Aldosterone Producing Adenoma Associated with Takotsubo Cardiomyopathy
Presentation Number: SAT 373
Date of Presentation: April 1st, 2017
Jamila Benmoussa*1 and James Desemone2
1Albany Medical College, Albany, NY, 2Albany Medical College, Albany
Takotsubo cardiomyopathy is believed to be induced by excess catecholamine release and is frequently associated with emotional stress. We report a case of this condition associated with an Aldosterone Producing Adenoma (APA).

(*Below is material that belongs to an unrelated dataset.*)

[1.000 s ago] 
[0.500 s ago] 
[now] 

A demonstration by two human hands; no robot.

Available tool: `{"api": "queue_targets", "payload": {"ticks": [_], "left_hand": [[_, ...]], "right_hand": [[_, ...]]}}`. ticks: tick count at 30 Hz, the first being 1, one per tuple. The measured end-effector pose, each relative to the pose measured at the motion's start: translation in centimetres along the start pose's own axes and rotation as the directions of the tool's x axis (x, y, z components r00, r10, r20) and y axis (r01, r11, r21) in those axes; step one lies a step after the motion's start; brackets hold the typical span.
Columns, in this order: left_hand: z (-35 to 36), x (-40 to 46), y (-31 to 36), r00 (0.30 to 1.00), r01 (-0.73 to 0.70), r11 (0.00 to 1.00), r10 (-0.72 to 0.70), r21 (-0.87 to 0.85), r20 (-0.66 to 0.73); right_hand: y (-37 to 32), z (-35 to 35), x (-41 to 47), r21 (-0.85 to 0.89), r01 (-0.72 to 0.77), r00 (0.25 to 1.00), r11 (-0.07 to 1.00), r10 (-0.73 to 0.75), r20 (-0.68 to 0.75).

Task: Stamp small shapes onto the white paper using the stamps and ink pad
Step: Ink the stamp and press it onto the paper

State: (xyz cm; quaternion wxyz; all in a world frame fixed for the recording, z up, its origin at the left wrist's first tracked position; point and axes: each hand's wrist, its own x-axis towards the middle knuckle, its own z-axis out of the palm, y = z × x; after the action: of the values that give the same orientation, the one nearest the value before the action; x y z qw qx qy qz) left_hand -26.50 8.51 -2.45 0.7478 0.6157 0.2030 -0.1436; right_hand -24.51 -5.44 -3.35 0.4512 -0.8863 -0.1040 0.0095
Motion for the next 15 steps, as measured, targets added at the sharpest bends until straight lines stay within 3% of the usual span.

A 47-year-old African American female with hypertension since age 28 presented with an acute MI. Her history was significant for right renal artery fibromuscular dysplasia which was treated with angioplasty. Her blood pressure had been controlled with calcium channel blockers until age 45 when an ARB was added. Four months prior to presentation she had chest pain and was diagnosed clinically with perimyocarditis. A cardiac catheterization showed normal coronary and a chest CT revealed a 1.6 x 1.8 cm left adrenal incidentaloma (0 Hounsfield units). Subsequent laboratory evaluation showed a serum aldosterone of 42 ng/dl (normal <3.0 – 23.2 ng/dl), and a renin <0.15 mg/ml/hr. Epleronone therapy was started, and four days later she presented with rapidly escalating chest pain associated with headache, high blood pressure, and diapherosis. The ECG showed an acute inferior wall MI and the troponin level rose to 16 ng/dl. she denied emotional stress. A cardiac catheterization showed apical hypokinesis, no evidence of ASCVD, and normal renal arteries. The ejection fraction was 55%. An adrenal MRI showed a 2.0 x 1.3 x 1.8 cm left adrenal nodule which was consistent with a lipid rich adenoma. A 24 hour urine collection for catecholamines, metanephrenes , normetanephrines, and cortisol was normal. The epleronone dose was adjusted and surgical consultation was obtained.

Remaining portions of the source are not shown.